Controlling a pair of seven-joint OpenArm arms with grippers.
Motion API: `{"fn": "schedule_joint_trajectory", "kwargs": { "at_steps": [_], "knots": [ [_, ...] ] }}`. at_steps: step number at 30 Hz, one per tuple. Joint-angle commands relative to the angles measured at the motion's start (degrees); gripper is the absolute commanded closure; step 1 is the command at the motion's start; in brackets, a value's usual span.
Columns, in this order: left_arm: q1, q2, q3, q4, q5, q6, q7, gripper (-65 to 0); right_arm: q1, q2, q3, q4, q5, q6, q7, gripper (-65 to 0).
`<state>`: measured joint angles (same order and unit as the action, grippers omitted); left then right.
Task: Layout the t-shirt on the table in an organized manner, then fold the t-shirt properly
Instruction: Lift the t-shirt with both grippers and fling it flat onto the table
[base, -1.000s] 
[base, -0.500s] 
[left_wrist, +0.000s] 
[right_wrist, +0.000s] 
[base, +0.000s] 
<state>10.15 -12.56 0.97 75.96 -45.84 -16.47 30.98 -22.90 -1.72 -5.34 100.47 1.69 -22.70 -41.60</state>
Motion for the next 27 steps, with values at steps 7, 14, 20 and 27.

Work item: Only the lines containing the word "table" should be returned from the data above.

Output:
Task: Layout the t-shirt on the table in an organized manner, then fold the t-shirt properly
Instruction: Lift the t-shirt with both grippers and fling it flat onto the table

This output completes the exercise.